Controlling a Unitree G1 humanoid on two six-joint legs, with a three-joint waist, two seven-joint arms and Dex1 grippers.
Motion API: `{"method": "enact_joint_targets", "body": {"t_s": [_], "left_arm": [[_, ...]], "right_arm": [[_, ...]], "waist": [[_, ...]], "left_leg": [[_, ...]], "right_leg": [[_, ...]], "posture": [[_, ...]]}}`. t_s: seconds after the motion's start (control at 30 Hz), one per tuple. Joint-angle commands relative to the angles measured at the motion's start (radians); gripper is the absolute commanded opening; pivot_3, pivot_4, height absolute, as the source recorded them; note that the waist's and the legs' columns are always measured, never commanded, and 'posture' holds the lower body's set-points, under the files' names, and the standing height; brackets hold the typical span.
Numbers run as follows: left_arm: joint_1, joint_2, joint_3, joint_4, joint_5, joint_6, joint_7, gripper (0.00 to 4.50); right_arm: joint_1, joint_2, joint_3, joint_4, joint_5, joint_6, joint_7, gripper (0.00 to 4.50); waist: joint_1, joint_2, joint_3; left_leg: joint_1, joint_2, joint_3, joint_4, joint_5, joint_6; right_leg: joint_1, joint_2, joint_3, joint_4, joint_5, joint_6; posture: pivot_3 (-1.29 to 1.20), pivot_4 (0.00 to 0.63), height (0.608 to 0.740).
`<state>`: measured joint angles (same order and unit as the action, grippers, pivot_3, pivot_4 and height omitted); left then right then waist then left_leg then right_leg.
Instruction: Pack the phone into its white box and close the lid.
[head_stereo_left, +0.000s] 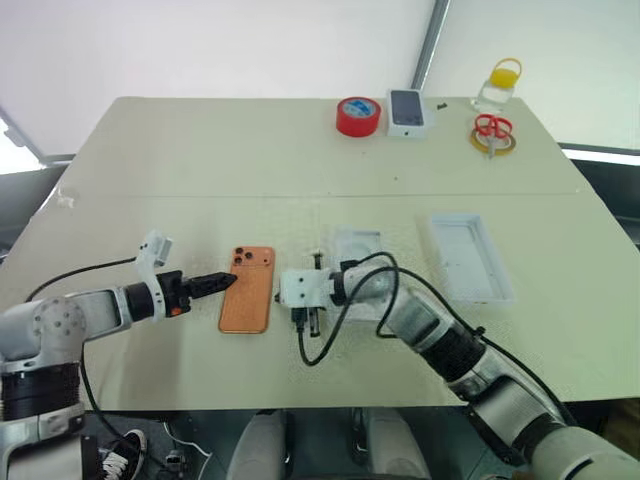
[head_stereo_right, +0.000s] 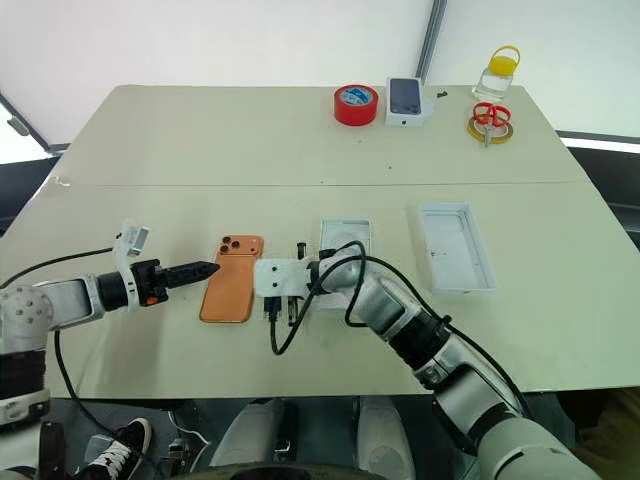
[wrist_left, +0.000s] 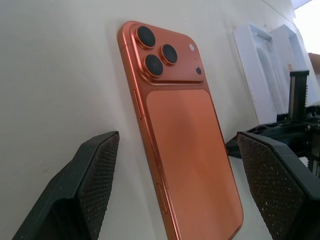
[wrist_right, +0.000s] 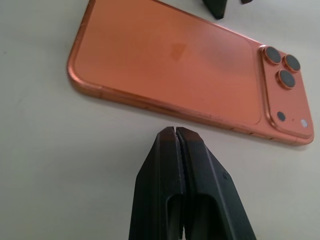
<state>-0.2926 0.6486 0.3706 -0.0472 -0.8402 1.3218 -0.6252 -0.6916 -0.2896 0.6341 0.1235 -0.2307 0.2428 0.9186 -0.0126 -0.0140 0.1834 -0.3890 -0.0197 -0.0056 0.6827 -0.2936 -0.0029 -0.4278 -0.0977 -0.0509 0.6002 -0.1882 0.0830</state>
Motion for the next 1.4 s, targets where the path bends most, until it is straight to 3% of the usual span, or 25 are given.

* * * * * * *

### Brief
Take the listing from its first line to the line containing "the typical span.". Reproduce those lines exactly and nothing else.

### Response
Controlling a Unitree G1 humanoid on two six-joint legs, with a three-joint waist, two seven-joint arms and Dex1 grippers.
Motion API: `{"method": "enact_joint_targets", "body": {"t_s": [_], "left_arm": [[_, ...]], "right_arm": [[_, ...]], "waist": [[_, ...]], "left_leg": [[_, ...]], "right_leg": [[_, ...]], "posture": [[_, ...]]}}`. t_s: seconds after the motion's start (control at 30 Hz), one per tuple. Joint-angle commands relative to the angles measured at the motion's start (radians); gripper is the absolute commanded opening; pivot_3, pivot_4, height absolute, as the source recorded them; note that the waist's and the legs' columns are always measured, never commanded, and 'posture' holds the lower body's set-points, under the files' names, and the standing height; brackets hold the typical span.

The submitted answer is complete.